Source material section start

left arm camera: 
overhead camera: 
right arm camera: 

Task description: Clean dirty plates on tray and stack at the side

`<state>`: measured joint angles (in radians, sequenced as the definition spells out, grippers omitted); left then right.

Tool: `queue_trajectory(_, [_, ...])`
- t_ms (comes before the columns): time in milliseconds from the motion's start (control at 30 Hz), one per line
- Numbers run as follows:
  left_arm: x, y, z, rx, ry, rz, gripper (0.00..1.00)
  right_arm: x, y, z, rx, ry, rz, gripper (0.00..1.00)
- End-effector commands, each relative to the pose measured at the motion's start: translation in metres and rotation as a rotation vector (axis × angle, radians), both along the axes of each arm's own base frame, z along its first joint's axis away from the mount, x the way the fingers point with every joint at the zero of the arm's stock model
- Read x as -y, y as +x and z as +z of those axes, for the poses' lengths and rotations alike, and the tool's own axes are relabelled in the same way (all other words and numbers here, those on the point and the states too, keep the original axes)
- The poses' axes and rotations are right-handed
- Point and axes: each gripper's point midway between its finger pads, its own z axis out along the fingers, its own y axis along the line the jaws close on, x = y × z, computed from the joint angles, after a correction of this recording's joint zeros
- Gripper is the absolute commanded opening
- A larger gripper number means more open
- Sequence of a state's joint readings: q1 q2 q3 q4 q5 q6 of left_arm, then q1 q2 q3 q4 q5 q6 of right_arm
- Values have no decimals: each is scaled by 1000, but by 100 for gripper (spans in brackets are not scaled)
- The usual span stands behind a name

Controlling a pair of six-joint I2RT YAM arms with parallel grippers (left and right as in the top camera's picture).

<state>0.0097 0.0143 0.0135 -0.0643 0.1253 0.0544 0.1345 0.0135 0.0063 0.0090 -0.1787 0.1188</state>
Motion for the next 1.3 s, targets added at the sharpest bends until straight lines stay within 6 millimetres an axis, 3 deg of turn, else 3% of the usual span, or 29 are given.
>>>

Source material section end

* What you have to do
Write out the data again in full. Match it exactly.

* Completed exercise
left arm camera: 
overhead camera: 
right arm camera: 

Task description: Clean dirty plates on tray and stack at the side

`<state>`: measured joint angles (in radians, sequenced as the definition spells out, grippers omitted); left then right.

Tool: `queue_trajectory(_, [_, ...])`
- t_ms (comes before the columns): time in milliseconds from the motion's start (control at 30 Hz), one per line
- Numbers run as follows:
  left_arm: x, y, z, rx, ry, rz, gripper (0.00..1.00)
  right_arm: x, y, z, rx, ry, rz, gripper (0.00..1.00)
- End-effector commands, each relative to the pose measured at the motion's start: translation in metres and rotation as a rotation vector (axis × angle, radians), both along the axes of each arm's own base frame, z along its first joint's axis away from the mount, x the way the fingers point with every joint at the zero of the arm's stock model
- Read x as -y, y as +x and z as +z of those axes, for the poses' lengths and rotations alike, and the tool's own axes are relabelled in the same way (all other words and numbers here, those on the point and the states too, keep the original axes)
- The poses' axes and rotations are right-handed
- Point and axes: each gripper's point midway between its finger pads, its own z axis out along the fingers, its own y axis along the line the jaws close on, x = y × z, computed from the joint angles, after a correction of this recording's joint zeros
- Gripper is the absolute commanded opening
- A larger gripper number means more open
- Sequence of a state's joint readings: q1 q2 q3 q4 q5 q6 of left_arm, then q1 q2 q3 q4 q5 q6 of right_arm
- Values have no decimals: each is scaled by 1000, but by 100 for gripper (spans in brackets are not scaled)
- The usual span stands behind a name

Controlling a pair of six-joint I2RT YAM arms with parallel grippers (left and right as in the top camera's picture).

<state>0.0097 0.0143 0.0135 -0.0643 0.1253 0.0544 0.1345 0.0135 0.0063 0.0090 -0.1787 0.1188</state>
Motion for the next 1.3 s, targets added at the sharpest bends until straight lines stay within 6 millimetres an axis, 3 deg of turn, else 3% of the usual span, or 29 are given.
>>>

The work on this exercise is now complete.